Rôle de la commande publique et des armées

La commande publique reste un levier essentiel pour amorcer et soutenir les start-up, mais elle doit être complétée par l’export et l’investissement privé. « La commande publique, on ne la souhaite pas ad vitam æternam simplement pour lancer. Pour l’export, la première chose qui est regardée, c’est le tampon DGA. Si celui-ci n’y est pas, c’est peine perdue », témoigne Hugo Mayounove.
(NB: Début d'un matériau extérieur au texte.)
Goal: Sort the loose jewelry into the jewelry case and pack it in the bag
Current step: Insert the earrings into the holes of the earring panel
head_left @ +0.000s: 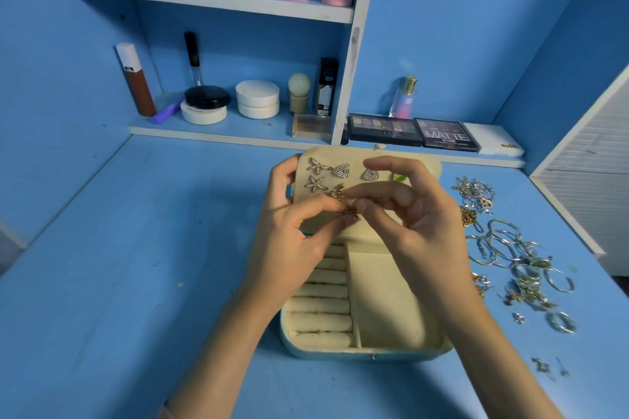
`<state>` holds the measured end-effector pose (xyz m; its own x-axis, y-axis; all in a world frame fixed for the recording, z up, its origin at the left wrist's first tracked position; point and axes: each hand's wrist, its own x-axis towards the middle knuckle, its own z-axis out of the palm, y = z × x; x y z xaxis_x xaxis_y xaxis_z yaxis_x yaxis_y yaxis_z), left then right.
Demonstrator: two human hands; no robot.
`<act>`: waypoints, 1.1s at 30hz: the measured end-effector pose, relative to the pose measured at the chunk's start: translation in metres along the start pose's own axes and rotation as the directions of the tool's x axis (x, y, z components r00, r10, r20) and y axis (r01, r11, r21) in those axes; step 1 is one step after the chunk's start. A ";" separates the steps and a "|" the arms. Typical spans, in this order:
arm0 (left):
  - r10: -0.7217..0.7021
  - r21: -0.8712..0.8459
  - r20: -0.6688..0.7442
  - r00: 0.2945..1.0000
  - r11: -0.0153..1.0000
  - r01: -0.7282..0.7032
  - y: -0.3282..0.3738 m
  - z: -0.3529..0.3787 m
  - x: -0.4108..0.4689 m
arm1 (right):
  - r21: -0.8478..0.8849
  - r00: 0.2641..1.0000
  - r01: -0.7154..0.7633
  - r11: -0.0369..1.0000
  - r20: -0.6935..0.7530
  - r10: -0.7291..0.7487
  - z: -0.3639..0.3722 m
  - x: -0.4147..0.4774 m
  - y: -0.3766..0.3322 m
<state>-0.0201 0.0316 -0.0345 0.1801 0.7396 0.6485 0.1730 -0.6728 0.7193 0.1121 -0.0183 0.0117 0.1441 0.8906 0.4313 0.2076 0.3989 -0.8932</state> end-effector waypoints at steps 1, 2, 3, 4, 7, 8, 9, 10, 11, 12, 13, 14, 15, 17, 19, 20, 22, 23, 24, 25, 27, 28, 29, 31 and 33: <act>-0.001 0.004 -0.002 1.000 1.000 0.001 0.000 0.000 0.000 | -0.040 1.000 0.026 0.999 -0.012 -0.027 0.000 0.000 0.001; -0.004 0.012 -0.005 1.000 1.000 0.004 -0.001 0.000 0.000 | -0.093 0.998 0.056 0.994 -0.026 -0.059 -0.001 -0.001 0.002; -0.008 0.021 -0.006 1.000 1.000 0.008 -0.001 0.000 0.000 | -0.155 0.995 0.088 0.984 -0.037 -0.095 -0.002 -0.002 0.004; -0.012 0.029 -0.006 1.000 1.000 0.012 -0.001 -0.001 -0.001 | -0.220 0.990 0.122 0.968 -0.043 -0.134 -0.003 -0.003 0.005; -0.025 0.029 0.001 1.000 0.999 0.025 -0.001 -0.001 -0.001 | -0.403 0.969 0.226 0.887 0.003 -0.246 -0.008 -0.008 0.010; -0.032 0.023 0.001 1.000 0.999 0.032 -0.001 -0.001 -0.001 | -0.449 0.960 0.263 0.854 0.038 -0.276 -0.009 -0.010 0.011; -0.036 0.017 0.000 0.999 0.999 0.036 -0.001 0.000 -0.001 | -0.486 0.950 0.298 0.822 0.072 -0.302 -0.011 -0.010 0.013; -0.037 0.012 -0.002 0.999 0.999 0.037 -0.001 0.000 -0.001 | -0.517 0.939 0.332 0.789 0.100 -0.330 -0.012 -0.010 0.014; -0.036 0.009 -0.004 0.999 0.999 0.036 -0.001 0.000 -0.001 | -0.546 0.924 0.368 0.753 0.123 -0.362 -0.013 -0.009 0.016; -0.034 0.008 -0.004 0.999 0.999 0.034 -0.001 0.000 -0.001 | -0.573 0.908 0.401 0.715 0.143 -0.395 -0.014 -0.007 0.018; -0.031 0.012 -0.005 0.999 0.999 0.031 -0.002 0.000 -0.001 | -0.595 0.891 0.432 0.678 0.162 -0.425 -0.014 -0.005 0.020; -0.029 0.019 -0.005 1.000 0.999 0.029 -0.002 0.000 -0.001 | -0.609 0.874 0.460 0.646 0.181 -0.451 -0.015 -0.004 0.022; -0.026 0.028 -0.007 1.000 0.999 0.026 -0.003 0.000 -0.001 | -0.618 0.859 0.482 0.620 0.195 -0.473 -0.016 -0.003 0.023; -0.016 0.037 -0.011 1.000 0.999 0.017 -0.004 0.000 -0.001 | -0.626 0.838 0.512 0.588 0.215 -0.501 -0.017 -0.001 0.025; 0.001 0.034 -0.011 1.000 0.999 0.000 -0.004 0.000 -0.001 | -0.624 0.829 0.524 0.579 0.218 -0.515 -0.018 0.000 0.025; 0.006 0.031 -0.008 1.000 0.999 -0.006 -0.004 0.000 0.000 | -0.619 0.833 0.518 0.591 0.205 -0.515 -0.017 -0.001 0.024; 0.009 0.035 -0.003 1.000 0.999 -0.009 -0.002 -0.001 0.000 | -0.588 0.864 0.464 0.662 0.138 -0.484 -0.016 -0.003 0.023; 0.011 0.044 -0.003 1.000 0.999 -0.011 -0.001 -0.001 0.000 | -0.564 0.887 0.419 0.712 0.087 -0.453 -0.015 -0.005 0.021; 0.011 0.056 -0.003 1.000 0.998 -0.011 0.000 -0.001 0.001 | -0.539 0.908 0.368 0.758 0.032 -0.418 -0.014 -0.006 0.021; 0.007 0.068 -0.006 1.000 0.998 -0.007 0.001 -0.001 0.001 | -0.517 0.924 0.318 0.795 -0.020 -0.382 -0.014 -0.008 0.021; -0.017 0.088 -0.010 1.000 0.996 0.018 0.004 -0.002 0.001 | -0.506 0.940 0.234 0.830 -0.100 -0.326 -0.012 -0.009 0.024; -0.031 0.092 -0.010 0.999 0.995 0.032 0.005 -0.003 0.001 | -0.517 0.943 0.203 0.832 -0.127 -0.309 -0.012 -0.009 0.026; -0.041 0.090 -0.009 0.999 0.995 0.042 0.006 -0.003 0.000 | -0.528 0.944 0.180 0.830 -0.145 -0.297 -0.012 -0.009 0.027; -0.060 0.079 -0.014 0.998 0.995 0.061 0.006 -0.002 -0.001 | -0.544 0.946 0.150 0.826 -0.164 -0.279 -0.012 -0.008 0.029; -0.086 0.070 -0.031 0.996 0.994 0.088 0.006 -0.002 -0.001 | -0.556 0.949 0.133 0.821 -0.168 -0.267 -0.012 -0.006 0.030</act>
<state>-0.0213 0.0264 -0.0303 0.1341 0.7952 0.5914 0.2551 -0.6043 0.7548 0.1289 -0.0146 -0.0158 0.2438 0.7018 0.6693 0.7270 0.3245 -0.6051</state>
Les armées s’ouvrent de plus en plus aux innovations issues du secteur privé, via des dispositifs de guichet unique, des expérimentations sur le terrain et des partenariats avec des entreprises innovantes. « Nous organisons un premier contact avec l’entreprise qui nous contacte spontanément, généralement un appel téléphonique d’une demi-heure, pour comprendre ce qu’elle fait et avoir une première appréciation sur son intérêt pour les armées », explique Nicolas Cordier-Lallouet.
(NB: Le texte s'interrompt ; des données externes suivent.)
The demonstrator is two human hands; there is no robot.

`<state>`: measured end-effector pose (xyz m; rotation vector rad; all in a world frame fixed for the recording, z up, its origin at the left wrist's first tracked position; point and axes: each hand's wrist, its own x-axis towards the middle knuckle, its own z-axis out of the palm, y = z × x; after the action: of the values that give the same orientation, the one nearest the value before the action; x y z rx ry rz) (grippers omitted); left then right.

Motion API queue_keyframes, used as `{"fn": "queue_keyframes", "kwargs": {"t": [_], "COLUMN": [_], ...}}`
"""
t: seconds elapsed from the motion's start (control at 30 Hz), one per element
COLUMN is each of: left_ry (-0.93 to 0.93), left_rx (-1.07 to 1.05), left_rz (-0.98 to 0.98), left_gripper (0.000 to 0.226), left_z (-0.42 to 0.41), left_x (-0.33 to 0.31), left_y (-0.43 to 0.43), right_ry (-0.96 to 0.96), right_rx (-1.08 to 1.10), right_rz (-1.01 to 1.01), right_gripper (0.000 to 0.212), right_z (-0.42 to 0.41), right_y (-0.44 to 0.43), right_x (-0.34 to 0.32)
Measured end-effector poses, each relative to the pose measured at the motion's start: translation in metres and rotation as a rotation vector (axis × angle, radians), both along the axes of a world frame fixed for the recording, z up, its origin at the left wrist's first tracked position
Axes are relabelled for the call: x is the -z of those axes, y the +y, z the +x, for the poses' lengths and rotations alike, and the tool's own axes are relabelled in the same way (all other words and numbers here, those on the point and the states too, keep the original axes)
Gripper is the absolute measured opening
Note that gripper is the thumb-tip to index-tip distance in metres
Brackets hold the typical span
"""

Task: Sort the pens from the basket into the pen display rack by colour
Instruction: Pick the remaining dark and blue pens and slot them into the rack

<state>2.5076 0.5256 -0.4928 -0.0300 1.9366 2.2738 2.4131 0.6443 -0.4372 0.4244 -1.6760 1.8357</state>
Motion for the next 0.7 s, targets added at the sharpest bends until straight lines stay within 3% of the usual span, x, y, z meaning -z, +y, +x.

Perspective politique et citoyenne

La mobilisation de l’épargne citoyenne et le développement de dispositifs de capitalisation de long terme (fonds de pension) sont des leviers essentiels pour financer l’innovation et la défense. « Il faut qu’on assure nous-mêmes notre défense, ce qui n’est pas une mince affaire », affirme Paul Midy, député de Paris-Saclay. Il appelle à une ambition budgétaire forte pour la défense, avec un objectif de doubler le budget militaire d’ici 2030 (70 milliards d’euros par an) et de viser 100 milliards par an à terme.

Pour financer ces ambitions, il faut mobiliser tous les leviers, y compris l’épargne citoyenne et les dispositifs fiscaux, notamment pour les Business Angels. « Il y a le sujet des incitations fiscales qu’on a fait passer dans le budget depuis le 1er janvier 2024 pour l’investissement dans les Jeunes Entreprises Innovantes (JEI), les Jeunes Entreprises Innovantes de Croissance (JEIC) et les Jeunes Entreprises Innovantes de Rupture (JEIR) : 30 % de réduction d’impôts quand c’est dans une JEI ou JEIC, 50 % quand c’est dans une JER », précise Paul Midy.

Mais, selon lui, il faut aller plus loin : « On n’y arrivera pas si on ne développe pas la retraite par capitalisation et si on n’a pas de fonds de pension. Les maths ne fonctionnent pas. » Il compare la situation française (200 à 400 milliards d’euros de capital de long terme risqué) à celle des États-Unis (42 000 milliards de dollars de fonds de pension, dont la moitié investis en actions et 20 % dans le private equity).

Mobiliser l’épargne citoyenne et les investisseurs privés

L’État ne peut plus agir seul. « Nous pensons que les investisseurs privés ont tout leur rôle à jouer », insiste Jean-Baptiste Kerveillant. Pour accompagner ce mouvement, Defense Angels a lancé Angels Strategic Capital, un véhicule collectif de financement qui vise à mutualiser les investissements des business angels pour financer des start-up et PME innovantes dans la défense. « Ce dispositif permet de dérisquer l’investissement et de mutualiser les risques, tout en bénéficiant d’avantages fiscaux (JEI, JEIC, JER) », explique Guy Gourevitch, président de Defense Angels. L’objectif est d’atteindre 4 à 5 millions d’euros de capital souscrit, avec des tickets d’investissement regroupés et donc plus importants que ceux d’un réseau de business angels classique.

Ce dispositif s’inscrit dans une logique de club d’investisseurs, réservé à 150 souscripteurs maximum, pour éviter tout appel public à l’épargne. « Les décisions sont collectives, à la fois d’investissement et de désinvestissement. On donne accès à un portefeuille de participation, ce qui permet de mutualiser le risque », précise Guy Gourevitch. Ce dispositif vise à accompagner 10 à 15 start-up ou PME, avec une durée de vie de huit ans, prolongeable deux fois un an.

 

Conclusion

La conférence a mis en avant un changement profond dans le financement de la défense, avec une nécessité d’impliquer tous les acteurs (État, privé, citoyens) pour soutenir l’innovation et la souveraineté. Elle a souligné l’importance de dispositifs collectifs de financement, de l’accompagnement des start-up, de la consolidation du tissu industriel et d’une ambition politique et citoyenne forte pour assurer la sécurité et la prospérité de la France et de l’Europe.